Synpolydactyly: Clinical and molecular advances

Zentrum für Humangenetik, Philipps-Universität Marburg, Bahnhofstr. 7, Marburg, Germany.
Clinical Genetics (Impact Factor: 3.93). 03/2008; 73(2):113-20. DOI: 10.1111/j.1399-0004.2007.00935.x
Source: PubMed


Synpolydactyly (SPD) is a rare limb deformity showing a distinctive combination of syndactyly and polydactyly. Of the nine non-syndromic syndactylies, it is clinically and genetically one of the most heterogeneous malformation. SPD families may show clinical features consistent with the Temtamy and McKusick criteria as well as additional phenotypic variants, which vary from case to case. In certain instances, these variants predominate in a given family, while the typical SPD features remain less explicit. We have reviewed all the clinical variants occurring in well-documented SPD families. We conclude that typical SPD features can be delineated from minor clinical variants. Then, we propose to lump all the phenotypic variants, manifesting themselves in SPD families into three categories: (i) typical SPD features, (ii) minor variants, and (iii) unusual phenotypes.

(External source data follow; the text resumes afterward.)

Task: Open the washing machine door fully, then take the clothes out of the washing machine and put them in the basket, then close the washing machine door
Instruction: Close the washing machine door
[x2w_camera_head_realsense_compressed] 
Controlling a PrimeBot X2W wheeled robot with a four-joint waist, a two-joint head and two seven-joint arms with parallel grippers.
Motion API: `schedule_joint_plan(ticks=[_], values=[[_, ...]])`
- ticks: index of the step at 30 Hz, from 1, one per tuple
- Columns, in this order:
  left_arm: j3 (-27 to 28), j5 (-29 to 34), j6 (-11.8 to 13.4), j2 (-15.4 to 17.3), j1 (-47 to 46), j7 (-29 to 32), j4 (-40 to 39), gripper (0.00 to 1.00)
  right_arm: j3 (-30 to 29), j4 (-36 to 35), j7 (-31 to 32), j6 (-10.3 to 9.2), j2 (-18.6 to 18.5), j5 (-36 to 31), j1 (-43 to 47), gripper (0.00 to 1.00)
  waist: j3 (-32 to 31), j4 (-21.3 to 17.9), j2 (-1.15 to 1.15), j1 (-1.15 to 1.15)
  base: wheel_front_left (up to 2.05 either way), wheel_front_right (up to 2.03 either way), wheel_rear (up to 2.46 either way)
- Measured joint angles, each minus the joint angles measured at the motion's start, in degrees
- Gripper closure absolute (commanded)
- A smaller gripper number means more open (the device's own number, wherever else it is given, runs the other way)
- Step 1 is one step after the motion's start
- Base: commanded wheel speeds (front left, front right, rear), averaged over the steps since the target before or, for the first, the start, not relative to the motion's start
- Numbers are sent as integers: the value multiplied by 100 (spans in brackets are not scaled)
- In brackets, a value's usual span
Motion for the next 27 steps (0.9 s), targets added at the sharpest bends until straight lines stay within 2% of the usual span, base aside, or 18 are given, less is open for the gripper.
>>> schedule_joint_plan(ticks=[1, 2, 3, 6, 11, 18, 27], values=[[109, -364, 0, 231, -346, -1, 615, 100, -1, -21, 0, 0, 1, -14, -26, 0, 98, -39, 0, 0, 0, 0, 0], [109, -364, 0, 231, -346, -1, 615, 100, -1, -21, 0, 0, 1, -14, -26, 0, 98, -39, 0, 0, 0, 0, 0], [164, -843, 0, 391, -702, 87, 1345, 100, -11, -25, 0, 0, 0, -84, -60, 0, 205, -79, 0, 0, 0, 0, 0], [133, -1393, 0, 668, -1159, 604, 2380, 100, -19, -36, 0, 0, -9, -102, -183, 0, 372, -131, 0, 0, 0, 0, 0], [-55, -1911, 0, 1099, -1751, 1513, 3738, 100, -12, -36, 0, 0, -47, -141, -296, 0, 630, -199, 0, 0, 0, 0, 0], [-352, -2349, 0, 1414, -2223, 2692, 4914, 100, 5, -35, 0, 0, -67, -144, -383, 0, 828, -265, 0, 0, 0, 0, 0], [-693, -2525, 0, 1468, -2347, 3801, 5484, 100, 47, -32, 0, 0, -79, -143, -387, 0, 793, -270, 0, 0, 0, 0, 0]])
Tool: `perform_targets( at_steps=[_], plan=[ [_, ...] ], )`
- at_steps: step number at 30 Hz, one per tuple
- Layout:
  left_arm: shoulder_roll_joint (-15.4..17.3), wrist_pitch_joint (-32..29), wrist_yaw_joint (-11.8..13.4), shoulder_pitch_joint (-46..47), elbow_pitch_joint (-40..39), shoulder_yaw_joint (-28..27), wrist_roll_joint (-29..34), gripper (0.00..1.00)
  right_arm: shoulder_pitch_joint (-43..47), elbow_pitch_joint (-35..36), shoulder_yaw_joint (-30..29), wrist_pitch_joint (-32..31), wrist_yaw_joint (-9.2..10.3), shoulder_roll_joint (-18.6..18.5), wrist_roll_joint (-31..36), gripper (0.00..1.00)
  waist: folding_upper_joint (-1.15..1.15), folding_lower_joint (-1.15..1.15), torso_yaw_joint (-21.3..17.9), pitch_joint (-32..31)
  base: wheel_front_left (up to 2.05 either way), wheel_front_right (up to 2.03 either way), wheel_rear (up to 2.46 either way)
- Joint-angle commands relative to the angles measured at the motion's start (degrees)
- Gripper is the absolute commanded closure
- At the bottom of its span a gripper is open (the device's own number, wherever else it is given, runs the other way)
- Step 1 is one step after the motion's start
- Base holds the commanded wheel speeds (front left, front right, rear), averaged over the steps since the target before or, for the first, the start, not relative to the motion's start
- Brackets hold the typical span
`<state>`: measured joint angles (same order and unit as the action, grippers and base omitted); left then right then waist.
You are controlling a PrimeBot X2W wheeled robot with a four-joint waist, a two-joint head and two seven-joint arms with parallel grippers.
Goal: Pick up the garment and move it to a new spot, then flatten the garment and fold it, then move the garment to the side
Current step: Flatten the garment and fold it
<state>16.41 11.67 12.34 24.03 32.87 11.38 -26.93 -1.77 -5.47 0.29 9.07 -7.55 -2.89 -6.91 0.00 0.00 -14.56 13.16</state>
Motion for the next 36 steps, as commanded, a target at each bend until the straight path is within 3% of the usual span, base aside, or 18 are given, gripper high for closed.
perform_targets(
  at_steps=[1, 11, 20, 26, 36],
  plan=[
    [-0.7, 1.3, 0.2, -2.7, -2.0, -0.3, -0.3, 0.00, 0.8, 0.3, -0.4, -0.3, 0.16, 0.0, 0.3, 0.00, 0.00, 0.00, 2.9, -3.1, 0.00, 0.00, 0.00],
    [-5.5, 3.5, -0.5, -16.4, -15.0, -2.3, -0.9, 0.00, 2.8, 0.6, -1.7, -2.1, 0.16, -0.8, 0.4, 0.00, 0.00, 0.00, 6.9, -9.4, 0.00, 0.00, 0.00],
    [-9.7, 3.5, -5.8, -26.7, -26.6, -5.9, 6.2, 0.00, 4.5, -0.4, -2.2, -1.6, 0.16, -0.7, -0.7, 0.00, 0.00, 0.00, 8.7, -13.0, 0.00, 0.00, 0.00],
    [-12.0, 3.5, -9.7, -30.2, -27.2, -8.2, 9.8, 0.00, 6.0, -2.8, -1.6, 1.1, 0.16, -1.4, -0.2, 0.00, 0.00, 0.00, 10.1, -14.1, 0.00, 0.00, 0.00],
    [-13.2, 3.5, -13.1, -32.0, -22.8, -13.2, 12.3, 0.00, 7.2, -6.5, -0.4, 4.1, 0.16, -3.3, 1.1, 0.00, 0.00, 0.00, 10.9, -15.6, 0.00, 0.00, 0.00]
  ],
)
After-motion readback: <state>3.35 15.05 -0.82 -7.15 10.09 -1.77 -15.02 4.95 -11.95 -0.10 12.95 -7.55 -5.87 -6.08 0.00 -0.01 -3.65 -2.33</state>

Next, we discuss the likely reasons for the occurrence of minor variants and the obvious lack of penetrance in SPD families. Finally, we show that for the SPD phenotype associated with HOXD13 mutations, a straightforward genotype-phenotype correlation is weak. Our lumping and splitting scheme for SPD phenotypic variants could be useful for the understanding of this interesting malformation.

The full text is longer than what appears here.